Task brief:
Work out how many lines below contain the word "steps", then give that number alone.

Dataset section:
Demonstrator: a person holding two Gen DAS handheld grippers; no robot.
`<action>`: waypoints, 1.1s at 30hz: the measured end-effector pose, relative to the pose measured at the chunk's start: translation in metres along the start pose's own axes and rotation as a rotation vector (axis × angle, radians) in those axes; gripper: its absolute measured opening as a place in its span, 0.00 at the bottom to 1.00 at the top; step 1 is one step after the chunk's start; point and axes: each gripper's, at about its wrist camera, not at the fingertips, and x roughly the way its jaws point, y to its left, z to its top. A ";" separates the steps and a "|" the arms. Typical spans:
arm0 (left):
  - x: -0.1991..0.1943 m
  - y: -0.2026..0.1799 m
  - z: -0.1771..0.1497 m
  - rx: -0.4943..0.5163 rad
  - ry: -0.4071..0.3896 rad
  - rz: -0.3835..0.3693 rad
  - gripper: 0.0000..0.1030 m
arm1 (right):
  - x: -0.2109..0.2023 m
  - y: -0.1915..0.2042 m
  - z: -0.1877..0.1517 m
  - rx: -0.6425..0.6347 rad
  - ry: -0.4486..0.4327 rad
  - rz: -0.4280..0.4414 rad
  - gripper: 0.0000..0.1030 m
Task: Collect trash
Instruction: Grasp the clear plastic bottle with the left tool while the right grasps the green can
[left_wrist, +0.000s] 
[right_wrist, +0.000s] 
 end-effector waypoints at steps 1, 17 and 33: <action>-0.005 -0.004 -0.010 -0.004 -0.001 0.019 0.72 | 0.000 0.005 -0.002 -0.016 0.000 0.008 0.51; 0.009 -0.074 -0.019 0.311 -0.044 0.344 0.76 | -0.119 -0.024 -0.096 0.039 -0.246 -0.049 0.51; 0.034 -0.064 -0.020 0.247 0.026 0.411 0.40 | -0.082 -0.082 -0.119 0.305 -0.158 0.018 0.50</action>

Answer section:
2